Growth rates are variable depending on location and temperature; warmer temperatures correspond to a faster growth rate. In northernmost populations, shell growth stops from September to April, and resumes in July and August at peak temperatures. Sexual maturity is reached at 4-10 years after the juvenile stage.

=== Predation and parasitism ===
Predation of B. multiformis has not been formally observed or studied. Many small intertidal gastropods are typically preyed upon by local birds, fish and crabs. However, a survey conducted of shore bird fecal matter did not reveal any remains of Batillaria shells, leaving predation ultimately hypothetical.

Batillaria multiformis are used as intermediate hosts for three different species of trematodes. The general morphospecies Cercaria batillariae also infects other members of the genus (Batillaria attramentaria and Batillaria cumingi) and is not host-specific to B. multiformis. However, PCR-RFLP analysis of C. batillariae infections in both of these species suggests there may be a genetically distinct version of C. batillariae that specifically targets Batillaria multiformis. These trematodes are castrating and alter behavior; snails begin to grow after previously halting growth at maturation, move lower in the intertidal zone, and change feeding habits. These parasites can infect 50% to 90% of Batillaria snails.

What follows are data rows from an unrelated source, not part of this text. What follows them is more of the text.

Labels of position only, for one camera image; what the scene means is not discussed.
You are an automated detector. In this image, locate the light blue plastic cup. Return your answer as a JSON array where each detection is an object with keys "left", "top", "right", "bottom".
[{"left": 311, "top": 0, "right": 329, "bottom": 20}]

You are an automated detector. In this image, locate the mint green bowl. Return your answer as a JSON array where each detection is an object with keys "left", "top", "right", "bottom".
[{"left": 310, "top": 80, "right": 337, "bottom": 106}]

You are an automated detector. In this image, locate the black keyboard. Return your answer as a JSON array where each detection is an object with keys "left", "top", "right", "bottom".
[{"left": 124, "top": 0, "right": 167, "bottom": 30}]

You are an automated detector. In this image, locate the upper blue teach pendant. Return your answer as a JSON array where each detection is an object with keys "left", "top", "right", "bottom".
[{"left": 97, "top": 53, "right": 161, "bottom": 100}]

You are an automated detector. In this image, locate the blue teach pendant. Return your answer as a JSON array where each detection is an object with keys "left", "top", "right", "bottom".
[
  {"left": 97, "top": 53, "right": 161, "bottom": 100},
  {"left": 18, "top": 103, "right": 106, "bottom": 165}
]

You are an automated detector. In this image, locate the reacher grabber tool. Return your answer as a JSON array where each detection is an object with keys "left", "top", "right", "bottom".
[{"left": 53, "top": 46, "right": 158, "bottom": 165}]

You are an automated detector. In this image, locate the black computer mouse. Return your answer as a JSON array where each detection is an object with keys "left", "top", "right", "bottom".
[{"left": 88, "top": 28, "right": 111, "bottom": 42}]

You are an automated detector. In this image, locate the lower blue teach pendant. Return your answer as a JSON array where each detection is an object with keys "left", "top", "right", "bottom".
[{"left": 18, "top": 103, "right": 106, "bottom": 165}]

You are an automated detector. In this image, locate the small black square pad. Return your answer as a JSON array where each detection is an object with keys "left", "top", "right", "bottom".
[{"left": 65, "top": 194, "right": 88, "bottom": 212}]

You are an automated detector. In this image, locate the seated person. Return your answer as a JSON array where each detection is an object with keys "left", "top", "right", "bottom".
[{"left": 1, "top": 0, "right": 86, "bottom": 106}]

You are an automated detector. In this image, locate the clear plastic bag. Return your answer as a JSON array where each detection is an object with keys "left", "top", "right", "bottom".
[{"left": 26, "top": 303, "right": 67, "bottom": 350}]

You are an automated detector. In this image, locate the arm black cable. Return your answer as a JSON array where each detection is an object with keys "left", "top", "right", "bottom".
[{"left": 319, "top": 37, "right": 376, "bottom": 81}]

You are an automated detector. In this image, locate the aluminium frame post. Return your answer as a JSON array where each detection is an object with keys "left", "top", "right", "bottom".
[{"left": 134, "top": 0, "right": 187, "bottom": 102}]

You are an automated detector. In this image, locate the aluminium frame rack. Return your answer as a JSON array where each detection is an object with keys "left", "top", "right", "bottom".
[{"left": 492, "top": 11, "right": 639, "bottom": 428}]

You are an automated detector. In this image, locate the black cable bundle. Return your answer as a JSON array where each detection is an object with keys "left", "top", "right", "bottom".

== Distribution and habitat ==
Batillaria multiformis is endemic to the West Pacific Ocean, with observations on the shores of Hong Kong, South Korea, the Philippines, and Japan. Their distribution in Japan excludes Hokkaido, but extends as far north as the Mutsu Bay and as far south as the shores of Nagashima Island and the tidal flats of inner Kagoshima Bay. Their primary suitable habitat is the southern and southeast coasts of Japan. They reside in the brackish waters of intertidal flats, salt marshes, estuaries, and bays, and may be found among reeds and mangroves.

In comparison to B. cumingi, which shares a tidal flat with B. multiformis, B. multiformis spends more time out of the water at low tide, and prefers to reside in higher intertidal levels. They prefer to settle on sandy mud and sand.

=== Tokyo Bay ===
Tokyo is situated on the northwest side of the Tokyo Bay. the intertidal flats of Tokyo Bay were prominent habitats for B. multiformis in the mid-20th century, but population numbers have been steadily declining, with distribution becoming restricted to the eastern portion of the Tokyo Bay. This is attributed to the increased reclamation of land containing intertidal flats around the Tokyo Bay, limiting the amount of suitable habitat and isolating the remaining flats from one another. The bottom water is also highly hypoxic, limiting survivorship in the drifting planktonic larvae stage. The Tokyo Metropolitan Government has designated B. multiformis as "a species requiring protection". There have been no sightings of B. multiformis in Tokyo since 1977.

In the intertidal flats bordering the Edogawa Drainage Canal (EDC) of the Tokyo Bay, high numbers of B. multiformis individuals were found in samples taken between 1985 and 1993, but were completely absent in samples taken from 2007 and 2012, leading specialists to conclude that the population was extirpated. B. multiformis specimens were observed again in the EDC in 2020, but the reason for the reappearance is unknown.